Is The Cold War for OTT Viewers Heating Up?


In a week that saw Amazon de-list Apple TV and Chromecast from its store, we may be seeing the start of the first real battle for mainstream-sized viewers. It’s not just hardware sellers, either: Verizon launched its go90 app in the US, and beIN Sports added movies to extend its appeal to a wider audience.

The message seems clear: not only do we all agree that TV is transitioning to the Internet, the market is now big enough to demand significant attention.

That’s not so, say non-OTT players. Freesat has launched a new set of channels, and Arqiva and Fox UK announced a new FTA channel of their own. The traditional TV players are also pointing to a Nielsen study that suggests consumers are more likely to trust TV ads than online ones. As self-serving as that report may be – Nielsen continues to dominate traditional TV measurement without finding its way as solidly online; however, it does suggest that nobody is taking anything for granted. Perhaps they will take solace in the news that there has been a 48% increase in online users taking advantage of ad blockers.

In news that surprises exactly nobody, ABC announced during Television Week that Millennials lean toward VOD over linear TV. Although this study really relates to linear television, it points toward the long-term trend of consumers shifting away from appointment-TV watching, and towards a driving desire to watch what they want, when they want. This explains in no small way the continued investment in TVE, such as the relaunch of Mexico’s Televisa OTT platform: to mangle the immortal words of Wayne Gretzky, you have to offer your services where the viewers are going to be, not where they used to be.

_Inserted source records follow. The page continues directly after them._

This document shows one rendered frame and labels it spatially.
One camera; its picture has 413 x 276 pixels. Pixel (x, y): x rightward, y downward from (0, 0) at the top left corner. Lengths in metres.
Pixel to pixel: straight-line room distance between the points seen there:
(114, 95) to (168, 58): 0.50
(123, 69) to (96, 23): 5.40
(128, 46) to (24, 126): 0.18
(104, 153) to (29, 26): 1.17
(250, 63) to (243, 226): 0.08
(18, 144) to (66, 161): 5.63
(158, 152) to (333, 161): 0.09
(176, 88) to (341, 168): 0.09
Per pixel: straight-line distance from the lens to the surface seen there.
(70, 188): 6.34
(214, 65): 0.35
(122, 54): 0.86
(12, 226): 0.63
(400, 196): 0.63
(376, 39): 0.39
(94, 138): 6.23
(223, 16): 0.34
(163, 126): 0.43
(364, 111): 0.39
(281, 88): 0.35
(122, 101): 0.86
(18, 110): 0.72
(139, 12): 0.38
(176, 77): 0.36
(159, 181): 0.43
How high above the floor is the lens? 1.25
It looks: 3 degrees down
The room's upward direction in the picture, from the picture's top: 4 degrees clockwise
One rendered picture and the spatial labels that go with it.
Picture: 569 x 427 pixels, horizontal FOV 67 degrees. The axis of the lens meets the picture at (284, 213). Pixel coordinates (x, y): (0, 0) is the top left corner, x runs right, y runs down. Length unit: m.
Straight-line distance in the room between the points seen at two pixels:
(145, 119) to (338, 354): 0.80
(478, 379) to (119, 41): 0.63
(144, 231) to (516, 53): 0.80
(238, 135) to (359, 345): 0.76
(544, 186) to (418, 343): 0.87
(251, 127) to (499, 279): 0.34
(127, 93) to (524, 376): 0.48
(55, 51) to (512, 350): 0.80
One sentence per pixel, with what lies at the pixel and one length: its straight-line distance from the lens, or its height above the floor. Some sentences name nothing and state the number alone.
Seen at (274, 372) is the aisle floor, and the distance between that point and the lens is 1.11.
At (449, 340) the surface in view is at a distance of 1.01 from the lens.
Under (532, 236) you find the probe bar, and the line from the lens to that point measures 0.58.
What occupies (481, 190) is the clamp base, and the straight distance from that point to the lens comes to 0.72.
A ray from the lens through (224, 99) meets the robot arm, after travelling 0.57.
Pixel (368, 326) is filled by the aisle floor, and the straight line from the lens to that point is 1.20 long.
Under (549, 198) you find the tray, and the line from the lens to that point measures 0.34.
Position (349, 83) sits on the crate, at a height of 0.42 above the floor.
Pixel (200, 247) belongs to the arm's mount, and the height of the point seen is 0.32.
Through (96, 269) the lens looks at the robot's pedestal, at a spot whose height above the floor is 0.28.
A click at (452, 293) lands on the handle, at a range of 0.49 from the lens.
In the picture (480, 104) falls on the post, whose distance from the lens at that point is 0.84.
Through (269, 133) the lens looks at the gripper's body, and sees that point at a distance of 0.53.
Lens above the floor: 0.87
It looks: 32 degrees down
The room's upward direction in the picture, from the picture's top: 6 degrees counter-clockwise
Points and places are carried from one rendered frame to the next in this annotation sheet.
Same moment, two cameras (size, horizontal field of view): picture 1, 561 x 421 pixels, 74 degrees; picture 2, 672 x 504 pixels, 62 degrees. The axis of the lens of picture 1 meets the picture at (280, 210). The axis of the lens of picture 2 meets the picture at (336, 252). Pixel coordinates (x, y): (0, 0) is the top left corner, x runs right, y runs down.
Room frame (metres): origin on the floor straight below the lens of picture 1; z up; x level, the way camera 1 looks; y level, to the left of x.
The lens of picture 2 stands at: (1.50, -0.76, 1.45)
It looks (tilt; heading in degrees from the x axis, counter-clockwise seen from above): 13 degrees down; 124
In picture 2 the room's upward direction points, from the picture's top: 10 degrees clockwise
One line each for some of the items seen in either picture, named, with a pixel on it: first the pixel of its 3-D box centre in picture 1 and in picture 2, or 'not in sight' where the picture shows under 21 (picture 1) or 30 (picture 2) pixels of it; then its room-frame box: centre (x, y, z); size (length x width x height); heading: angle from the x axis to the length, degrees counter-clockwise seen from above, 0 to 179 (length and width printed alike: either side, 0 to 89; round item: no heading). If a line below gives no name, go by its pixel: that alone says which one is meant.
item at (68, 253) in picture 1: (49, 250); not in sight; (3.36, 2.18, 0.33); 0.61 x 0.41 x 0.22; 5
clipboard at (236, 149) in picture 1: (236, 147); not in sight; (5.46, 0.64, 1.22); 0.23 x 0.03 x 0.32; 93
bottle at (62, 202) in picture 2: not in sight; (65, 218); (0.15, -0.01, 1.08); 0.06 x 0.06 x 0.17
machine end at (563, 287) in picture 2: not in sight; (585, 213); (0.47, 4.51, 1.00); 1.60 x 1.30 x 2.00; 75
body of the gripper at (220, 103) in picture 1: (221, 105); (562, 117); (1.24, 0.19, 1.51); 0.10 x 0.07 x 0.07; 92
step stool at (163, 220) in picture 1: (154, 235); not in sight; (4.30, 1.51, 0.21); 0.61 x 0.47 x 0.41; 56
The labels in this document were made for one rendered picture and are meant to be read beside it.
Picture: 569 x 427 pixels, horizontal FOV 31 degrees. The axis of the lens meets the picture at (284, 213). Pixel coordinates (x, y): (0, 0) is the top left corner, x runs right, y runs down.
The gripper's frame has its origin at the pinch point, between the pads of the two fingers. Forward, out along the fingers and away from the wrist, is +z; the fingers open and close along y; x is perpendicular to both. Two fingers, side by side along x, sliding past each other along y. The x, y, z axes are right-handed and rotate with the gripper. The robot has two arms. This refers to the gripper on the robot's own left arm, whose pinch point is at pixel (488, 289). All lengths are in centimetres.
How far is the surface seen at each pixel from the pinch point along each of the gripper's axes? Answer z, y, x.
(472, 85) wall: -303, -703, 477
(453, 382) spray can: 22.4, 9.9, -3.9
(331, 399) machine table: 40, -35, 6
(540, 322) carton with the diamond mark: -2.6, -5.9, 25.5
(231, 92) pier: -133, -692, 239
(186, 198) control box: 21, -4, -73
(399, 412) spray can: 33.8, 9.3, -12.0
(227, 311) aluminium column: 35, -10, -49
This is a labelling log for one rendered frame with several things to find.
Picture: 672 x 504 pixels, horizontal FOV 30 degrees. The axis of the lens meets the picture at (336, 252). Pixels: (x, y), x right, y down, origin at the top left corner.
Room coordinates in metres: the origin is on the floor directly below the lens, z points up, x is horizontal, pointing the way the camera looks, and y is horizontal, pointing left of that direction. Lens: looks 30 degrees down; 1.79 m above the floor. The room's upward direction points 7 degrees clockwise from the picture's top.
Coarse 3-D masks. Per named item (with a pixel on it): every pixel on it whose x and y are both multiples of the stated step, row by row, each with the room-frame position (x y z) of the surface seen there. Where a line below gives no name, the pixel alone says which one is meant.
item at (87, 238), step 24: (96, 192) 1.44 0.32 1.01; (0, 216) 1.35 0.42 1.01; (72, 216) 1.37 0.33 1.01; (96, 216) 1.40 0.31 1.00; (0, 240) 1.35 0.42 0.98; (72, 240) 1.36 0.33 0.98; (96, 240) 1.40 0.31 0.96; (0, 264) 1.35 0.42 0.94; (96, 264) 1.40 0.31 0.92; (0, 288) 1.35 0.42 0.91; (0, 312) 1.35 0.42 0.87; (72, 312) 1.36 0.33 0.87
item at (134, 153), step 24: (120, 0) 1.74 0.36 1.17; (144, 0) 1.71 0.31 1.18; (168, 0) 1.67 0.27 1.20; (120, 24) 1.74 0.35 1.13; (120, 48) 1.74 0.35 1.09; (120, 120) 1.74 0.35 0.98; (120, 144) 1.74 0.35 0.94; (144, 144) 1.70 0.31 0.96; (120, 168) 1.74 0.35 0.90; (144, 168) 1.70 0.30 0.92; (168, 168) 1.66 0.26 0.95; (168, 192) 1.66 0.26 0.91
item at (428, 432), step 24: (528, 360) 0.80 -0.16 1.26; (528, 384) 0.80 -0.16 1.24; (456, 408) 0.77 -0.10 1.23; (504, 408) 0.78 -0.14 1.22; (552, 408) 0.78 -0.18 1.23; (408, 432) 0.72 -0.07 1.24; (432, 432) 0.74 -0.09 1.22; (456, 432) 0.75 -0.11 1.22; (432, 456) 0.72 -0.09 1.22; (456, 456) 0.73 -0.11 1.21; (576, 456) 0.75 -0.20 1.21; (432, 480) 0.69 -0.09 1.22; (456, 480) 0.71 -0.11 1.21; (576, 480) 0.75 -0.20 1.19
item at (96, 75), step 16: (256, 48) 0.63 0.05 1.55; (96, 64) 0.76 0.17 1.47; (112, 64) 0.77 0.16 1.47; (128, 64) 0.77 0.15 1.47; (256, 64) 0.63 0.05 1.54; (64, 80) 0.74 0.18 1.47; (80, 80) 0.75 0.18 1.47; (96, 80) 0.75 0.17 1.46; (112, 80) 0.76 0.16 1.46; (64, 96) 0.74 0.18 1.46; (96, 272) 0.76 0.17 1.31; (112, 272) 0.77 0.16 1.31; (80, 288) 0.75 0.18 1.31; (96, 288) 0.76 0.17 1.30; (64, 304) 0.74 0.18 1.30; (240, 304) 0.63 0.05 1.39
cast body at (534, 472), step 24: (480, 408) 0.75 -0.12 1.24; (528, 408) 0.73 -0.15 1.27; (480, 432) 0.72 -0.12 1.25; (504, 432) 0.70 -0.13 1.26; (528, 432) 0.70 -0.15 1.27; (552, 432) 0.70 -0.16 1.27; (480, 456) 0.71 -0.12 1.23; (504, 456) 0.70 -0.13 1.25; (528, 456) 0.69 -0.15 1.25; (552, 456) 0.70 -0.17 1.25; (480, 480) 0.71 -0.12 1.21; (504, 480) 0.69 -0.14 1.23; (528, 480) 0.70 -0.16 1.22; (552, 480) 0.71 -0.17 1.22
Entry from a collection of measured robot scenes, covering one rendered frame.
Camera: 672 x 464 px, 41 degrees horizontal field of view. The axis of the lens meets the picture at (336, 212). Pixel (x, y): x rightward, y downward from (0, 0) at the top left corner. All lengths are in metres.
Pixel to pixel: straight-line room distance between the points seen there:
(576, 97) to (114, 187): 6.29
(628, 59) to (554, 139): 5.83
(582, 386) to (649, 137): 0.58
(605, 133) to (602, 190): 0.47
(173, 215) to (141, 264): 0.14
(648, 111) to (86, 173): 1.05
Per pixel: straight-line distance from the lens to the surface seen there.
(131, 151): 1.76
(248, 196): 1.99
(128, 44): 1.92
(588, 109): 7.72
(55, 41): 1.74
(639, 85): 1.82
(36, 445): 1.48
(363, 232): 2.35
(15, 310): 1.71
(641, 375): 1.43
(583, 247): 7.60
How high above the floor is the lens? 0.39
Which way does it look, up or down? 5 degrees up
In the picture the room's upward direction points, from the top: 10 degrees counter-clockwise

Getting to the place where consumers are starting to gather continues to be a focus of the leading players in the marketplace. There’s a big push over at CBS, as Homeland returns to Showtime the success of HBO Now is giving the network confidence that real revenues may be awaiting them if they can deliver the sort of entertainment viewers crave. And Sling TV’s lineup continues to grow, with additions that Dish hopes makes their cable/satellite-free alternative increasingly appealing to the 7% of the US population 18 – 31 who are cord-nevers.

Still and all, just adding new appeals seems insufficient: now services don’t have to be good they have to be better than the alternative. NBCU’s Alan Wurtzel this week decried the state of cross-platform measurement, saying what many have been thinking for a while: just because linear viewership dips doesn’t mean content isn’t reaching the eyeballs advertisers crave. Demonstrating a network’s reach is hard to do with today’s techniques (though we might add that we’d be happy to help identify NBCU’s online viewers). And the war for eyeballs between Verizon and Comcast has been called: however they measure them, these two behemoths will be slugging it out, staking their claims to the prime locations on the web

So it’s clear that the next great entertainment battleground will be on streaming, as viewers with streaming devices literally watch 4 hours more per week than their Luddite peers. As service providers strive to offer the best product ever, the winners and losers are taking position even now.